A life unbroken. It must exist. Other women talk about it. Homes without holes, children without pain, pets that stay alive. A life unbroken.
What is this then? What in this life is unbroken?
What was that movie? Groundhog's Day. Repetition. The star knew pretty quickly life was running in a huge circle and yet nothing changed the course. Stagnation.
If water never moves is it really going anywhere? Osmotically it is. But does it know it is losing and gaining even in its stillness? It is inatimate and therefore of no real signifigance. Or is it?
Every day is a circle. The sun rises and eventualy falls. Squeeze in as much as you can before the light goes out then do it all again.
Fix the holes today,tomorrow there will be a new one. Replace the broken. Tomorrow it will be missing or broken. Give a child a smile. Tomorrow the eyes will again reflect the pain. Why?
Why do some girls get diamonds when others get coal? Why do some kids get families when others don't even get hope?
Is this purgatory?
If a cat gets nine lives and a person is only supposed to get one how am I back after three?
Or am I really alive?
What if this is just a nightmare? My body lays beneath the ground years long gone, but my mind has never accepted and moved on. But the tears that fall on my pillow at night feel wet. Can you feel in a dream?
Death wouldn't really be a dream just another level of existing. Maybe in death you can feel.
What did I do wrong in life then to be cursed to misery? I was young and proud. Naive and cold. Youth, I really didn't know. Now I do. Now I see.But wait its not all bad. If it was there would be no doubt. No. There are still moments so beautiful they can not be imagined.

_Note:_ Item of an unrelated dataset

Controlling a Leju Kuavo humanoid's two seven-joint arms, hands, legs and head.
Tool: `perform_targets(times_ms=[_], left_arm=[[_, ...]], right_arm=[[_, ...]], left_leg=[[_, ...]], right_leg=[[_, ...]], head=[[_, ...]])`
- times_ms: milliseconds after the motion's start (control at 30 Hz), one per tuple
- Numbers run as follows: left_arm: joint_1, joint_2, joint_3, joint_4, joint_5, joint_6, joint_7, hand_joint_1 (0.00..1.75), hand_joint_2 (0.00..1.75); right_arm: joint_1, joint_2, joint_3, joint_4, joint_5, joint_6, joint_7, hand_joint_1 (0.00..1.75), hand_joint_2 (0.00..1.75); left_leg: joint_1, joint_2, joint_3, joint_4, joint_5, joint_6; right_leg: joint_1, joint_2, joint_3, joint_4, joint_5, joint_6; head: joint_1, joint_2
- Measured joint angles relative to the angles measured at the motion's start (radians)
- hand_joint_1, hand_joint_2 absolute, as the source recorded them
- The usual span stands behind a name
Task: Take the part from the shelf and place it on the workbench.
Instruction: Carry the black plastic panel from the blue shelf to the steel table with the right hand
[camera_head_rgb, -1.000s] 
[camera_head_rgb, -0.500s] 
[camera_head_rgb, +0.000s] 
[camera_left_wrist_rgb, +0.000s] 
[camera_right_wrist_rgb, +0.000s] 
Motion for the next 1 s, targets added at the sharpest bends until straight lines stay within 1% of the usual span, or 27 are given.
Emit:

There are moments of sunlight, rays of happiness, between each fierce storm front.
How does one fix a broken life without more breaking?
What does normal feel like?
Norman Rockwell painted it so beautifully. Was that just a dream he was living?
A darkness enfolds. Sunlight vaguely shakes. In this life circling broken for resolution I wait.
Waiting implies patience a lack of drive. None really apply. I do not wait, I fight. I try. To no avail with the next sunrise.
If dawn is to break on yet another broken day,save me the pain,let my body in bed remain. But what if I miss that moment of sun?